Each specialist is full of his own era and subject, and is quite willing to leave the rest of the historical field to the popular style. But there is a higher tribunal beyond; and those who care for history as a whole, and for English literature in the sum, wonder how far this revival in orthography is to be carried. Let us remember that, both in space and in time, there is a vast body of opinion of which account must be taken. There is the long succession of ages, there is the cultivated world of Europe and America, in both of which certain names have become traditional and customary. And if every knot of students is to rename at will familiar persons and historic places, historical tradition and the custom of the civilised world are wantonly confused. This true filiation in literary history is of far more importance than any alphabetic precision.

Sunday 10 July 2022

Palais de Justice

And, besides these castles and palaces, the closely packed streets were even more thickly strewn with churches, convents, and abbeys. Notre Dame, St. Eustache, St. Germain, I’Auxerrois, the Hotel de Ville, the Louvre, the Palais Royal, and the Palais de Justice were hemmed in with a labyrinth of old and entangled streets. Buildings, alleys, and even churches separated the Louvre from the Tuileries, Notre Dame from the Palais de Justice, cut off Notre Dame and the Hotel de Ville from the river, stood between Palais Royal and Louvre, and between the Pantliion and the garden of the Luxembourg. Where the graceful fountain of Victory now brightens one of the gayest spots in Paris, Place du Chatelet, bordered with two immense theatres, colonnades, gardens, and trees, there were then the decayed remnant of the great royal fortress and a network of crooked and unsightly lanes.


St. Germain of St. Martin


Besides the churches, chapels, hospitals, palaces, and castles, there also stood within the circuit of the city more than two hundred religious houses for both sexes; abbeys, convents, nunneries, and fraternities; peopled with thousands of men and women, leading separate lives, under different vows, owning obedience to far-distant superiors, and possessing various immunities. The vast areas occupied by the abbeys of St. Germain, of St. Martin, of St. Victor, by the houses of the Bernardins, and the Cilestins, and the Quinze- Vingts, were a sensible portion of the whole area within the walls. From the then new Place Louis XV. to the Bastille, from the Luxembourg garden to the Port St. Denis, Paris was a great fortified city of the Middle Ages, crammed with thousands of sacred buildings private tours istanbul, Catholic and feudal institutions, and thickly studded with Italian palaces, colleges, hospitals, and offices in the proud and lavish style of Louis xiv. Poverty, squalor, uncleanness, and vice jostled the magnificence of Princes and the mouldering creations of the ages of Faith.
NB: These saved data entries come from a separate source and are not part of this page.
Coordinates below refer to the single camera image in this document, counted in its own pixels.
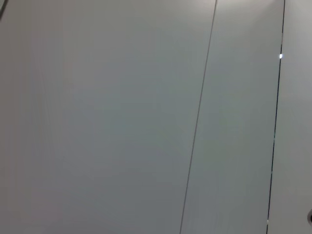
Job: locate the round dark wall fixture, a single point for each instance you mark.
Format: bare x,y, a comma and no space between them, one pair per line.
310,216

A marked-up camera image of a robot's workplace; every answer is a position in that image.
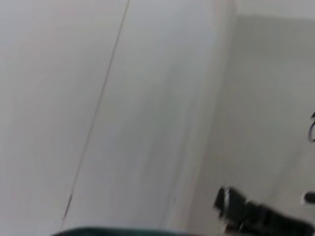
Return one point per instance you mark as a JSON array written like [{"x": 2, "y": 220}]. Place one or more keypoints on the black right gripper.
[{"x": 275, "y": 221}]
The difference between the Paris of 1789 and the Paris of 1889 is enormous; but it is very far from true that the whole difference is gain. Much has been gained in convenience, health, brilliance: much has been lost in beauty, variety, and historical tradition. To the uncultured votary of amusement the whole of the change represents progress: to the artist, the antiquarian, and the sentimentalist it represents havoc, waste, and bad taste. It would be well if the tens of thousands who delight in the boulevards, gardens, and sunny bridges of to-day would now and then cast a thought upon the priceless works of art, the historical remains, and the picturesque charm which the new Paris has swept away.
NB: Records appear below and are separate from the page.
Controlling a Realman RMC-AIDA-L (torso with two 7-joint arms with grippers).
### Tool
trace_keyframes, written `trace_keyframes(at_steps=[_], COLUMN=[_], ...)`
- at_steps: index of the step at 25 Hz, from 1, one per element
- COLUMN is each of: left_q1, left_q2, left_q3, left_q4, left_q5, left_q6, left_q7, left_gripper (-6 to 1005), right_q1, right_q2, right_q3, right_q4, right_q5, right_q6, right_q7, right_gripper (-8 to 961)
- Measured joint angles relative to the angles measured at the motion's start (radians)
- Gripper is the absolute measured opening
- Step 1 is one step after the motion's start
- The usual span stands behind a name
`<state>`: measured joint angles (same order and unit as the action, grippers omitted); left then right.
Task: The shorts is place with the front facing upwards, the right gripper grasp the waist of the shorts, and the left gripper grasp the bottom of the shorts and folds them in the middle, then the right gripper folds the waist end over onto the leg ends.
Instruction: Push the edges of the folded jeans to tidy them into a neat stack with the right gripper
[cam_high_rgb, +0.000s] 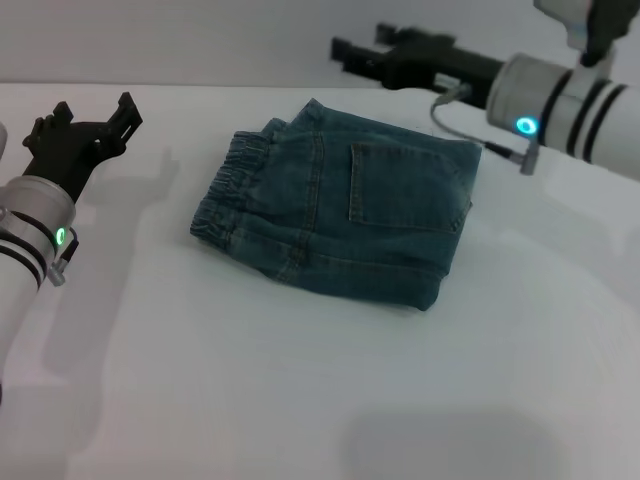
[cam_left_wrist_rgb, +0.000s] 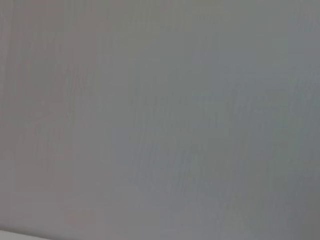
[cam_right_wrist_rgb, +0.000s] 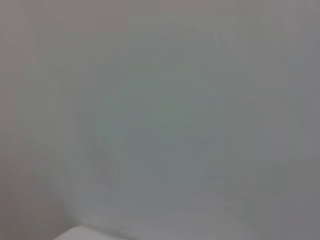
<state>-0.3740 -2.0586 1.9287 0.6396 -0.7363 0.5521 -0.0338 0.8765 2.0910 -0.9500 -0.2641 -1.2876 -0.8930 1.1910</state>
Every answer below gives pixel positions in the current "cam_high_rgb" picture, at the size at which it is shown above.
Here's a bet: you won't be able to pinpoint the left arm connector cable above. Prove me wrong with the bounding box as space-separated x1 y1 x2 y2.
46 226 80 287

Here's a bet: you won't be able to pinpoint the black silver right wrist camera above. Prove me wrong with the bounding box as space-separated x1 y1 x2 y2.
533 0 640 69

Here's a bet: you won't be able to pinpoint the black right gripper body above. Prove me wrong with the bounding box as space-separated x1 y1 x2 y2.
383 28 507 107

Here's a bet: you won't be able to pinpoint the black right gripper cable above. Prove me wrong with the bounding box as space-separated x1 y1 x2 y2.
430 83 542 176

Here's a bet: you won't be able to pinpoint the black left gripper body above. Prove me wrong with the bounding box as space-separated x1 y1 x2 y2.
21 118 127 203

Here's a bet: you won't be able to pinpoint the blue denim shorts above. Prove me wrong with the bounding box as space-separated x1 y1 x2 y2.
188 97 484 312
Churches and towers, encrusted sculptures of the thirteenth, fourteenth, and fifteenth centuries, rare, inimitable, irrecoverable won-ders of skill and feeling, have been swallowed up wholesale in the modern ‘improvements.’ Sixteen churches have disappeared from the Citt4 alone: four of them and ten streets have been carted away to make the site of a single hospital. Where is the abbey of St. Victor, of St. Germain, of Ste. Gejievih’c, and the Conr des Comptes, and the churches of St. Andrt, St. Jacques de la Boucherie, Saints Innocents, St. Jean, and St. Paid? Where are the turrets of Saint Louis, and Etienne Marcel, and Philip the Fair? Where are the quaint passages and fantastic gables preserved for us only by Silvestre, Prelle, M6ryon, Gavarni, Martial, and Gustave Dorb?

Propontis and the Hellespont

If it issued south through the Propontis and the Hellespont, a few days would carry its armies to the teeming shores of Bithynia, or to the rich coasts and islands of the Aegean Sea, or to Greece, or to any point on the western or the southern coast of Asia Minor. And a few days more would bring its fleets to the coast of Syria, or of Egypt, or to Italy, Spain, Africa, and the Western Mediterranean. Thus, the largest army could be safely transported in a few days, so as to descend at will upon the vast plains of Southern Russia, or into the heart of Central Asia, within a short march of the head waters of the Euphrates — or they might descend southwards to the gates of Syria, near Issus, or else to the mouths of the Nile, or to the islands and bays of Greece or Italy.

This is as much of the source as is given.